BEGIN Exercise data
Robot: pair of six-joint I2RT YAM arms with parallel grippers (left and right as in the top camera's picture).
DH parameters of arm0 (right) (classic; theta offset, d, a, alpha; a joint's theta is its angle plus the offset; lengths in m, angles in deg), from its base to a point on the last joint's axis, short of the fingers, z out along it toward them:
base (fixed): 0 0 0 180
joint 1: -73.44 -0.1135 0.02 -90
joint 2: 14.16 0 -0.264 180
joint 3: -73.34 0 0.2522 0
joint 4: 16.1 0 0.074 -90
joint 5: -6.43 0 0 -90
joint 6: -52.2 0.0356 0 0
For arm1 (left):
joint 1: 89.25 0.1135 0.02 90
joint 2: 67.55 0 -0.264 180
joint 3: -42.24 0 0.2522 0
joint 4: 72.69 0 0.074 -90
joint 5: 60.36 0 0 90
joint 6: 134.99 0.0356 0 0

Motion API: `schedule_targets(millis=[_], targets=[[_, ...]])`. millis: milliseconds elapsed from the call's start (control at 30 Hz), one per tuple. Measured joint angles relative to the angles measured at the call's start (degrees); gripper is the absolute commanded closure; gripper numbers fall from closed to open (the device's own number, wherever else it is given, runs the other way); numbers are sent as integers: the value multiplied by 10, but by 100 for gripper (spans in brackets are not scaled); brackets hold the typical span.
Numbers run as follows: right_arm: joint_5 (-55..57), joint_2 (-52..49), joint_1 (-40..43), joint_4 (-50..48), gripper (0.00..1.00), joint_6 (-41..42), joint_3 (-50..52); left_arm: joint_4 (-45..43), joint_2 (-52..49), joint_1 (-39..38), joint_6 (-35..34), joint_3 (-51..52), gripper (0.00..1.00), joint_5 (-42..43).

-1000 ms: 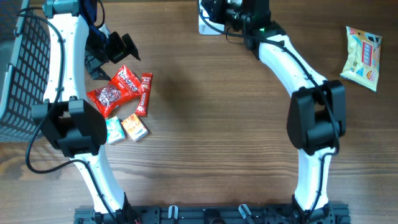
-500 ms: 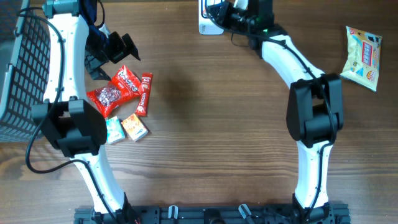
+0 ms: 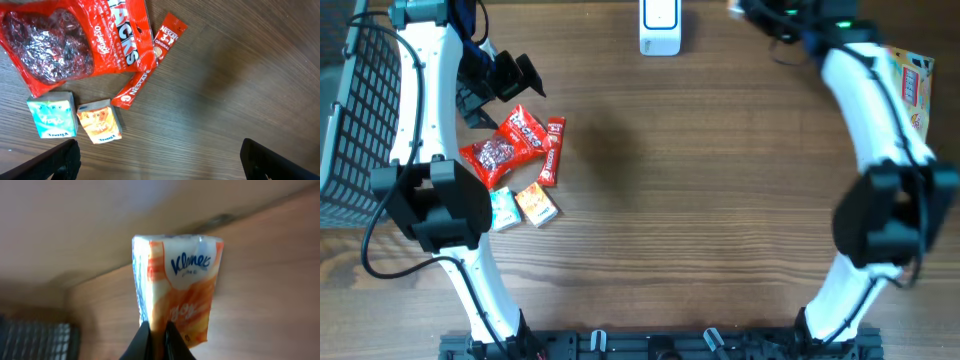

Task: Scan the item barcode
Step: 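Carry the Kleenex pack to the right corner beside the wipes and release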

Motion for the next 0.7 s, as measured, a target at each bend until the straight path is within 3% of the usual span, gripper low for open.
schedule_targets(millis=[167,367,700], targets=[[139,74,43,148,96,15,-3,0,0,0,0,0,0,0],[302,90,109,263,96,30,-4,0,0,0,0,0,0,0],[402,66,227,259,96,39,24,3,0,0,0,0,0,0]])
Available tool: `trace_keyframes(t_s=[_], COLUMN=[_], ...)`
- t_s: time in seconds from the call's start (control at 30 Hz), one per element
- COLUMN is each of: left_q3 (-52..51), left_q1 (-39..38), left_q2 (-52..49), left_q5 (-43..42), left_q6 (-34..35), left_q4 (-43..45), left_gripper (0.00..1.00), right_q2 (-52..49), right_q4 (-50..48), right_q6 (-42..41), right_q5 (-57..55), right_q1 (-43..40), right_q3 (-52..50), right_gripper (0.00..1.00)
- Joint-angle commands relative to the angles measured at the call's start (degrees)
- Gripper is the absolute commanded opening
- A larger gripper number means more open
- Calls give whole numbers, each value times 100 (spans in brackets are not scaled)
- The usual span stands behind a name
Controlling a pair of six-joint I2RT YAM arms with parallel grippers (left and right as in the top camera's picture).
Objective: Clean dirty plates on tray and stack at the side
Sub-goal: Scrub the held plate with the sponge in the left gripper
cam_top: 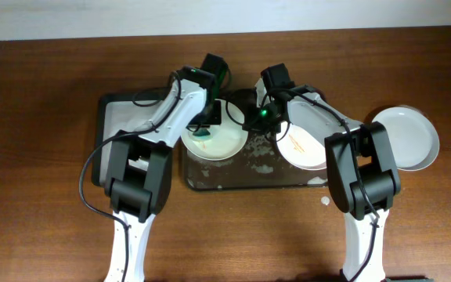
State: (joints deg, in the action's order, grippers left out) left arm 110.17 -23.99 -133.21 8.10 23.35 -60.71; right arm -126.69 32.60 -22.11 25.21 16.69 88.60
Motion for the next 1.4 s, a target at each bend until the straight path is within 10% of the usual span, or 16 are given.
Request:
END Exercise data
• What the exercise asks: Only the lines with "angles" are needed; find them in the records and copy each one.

• Answer space:
DH parameters of arm0 (right) (classic; theta offset, d, a, alpha; a joint's theta is its angle plus the offset; lengths in m, angles in deg), from its base to a point on the last joint's axis, short of the fingers, z out along it toward them:
Motion API: `schedule_targets(millis=[_], targets=[[_, ...]])`. millis: milliseconds elapsed from the call's start (control at 30 Hz), one per tuple. Measured joint angles relative to the angles measured at the call's start (degrees); gripper is the absolute commanded closure; gripper numbers fall from closed to open (the device's own number, wherever else it is given, runs the other way); numbers are sent as integers: the value multiplied by 10, but by 100 for gripper (spans in brackets are not scaled); brackets hold the typical span.
- Joint-angle commands relative to the angles measured at the call's start (degrees)

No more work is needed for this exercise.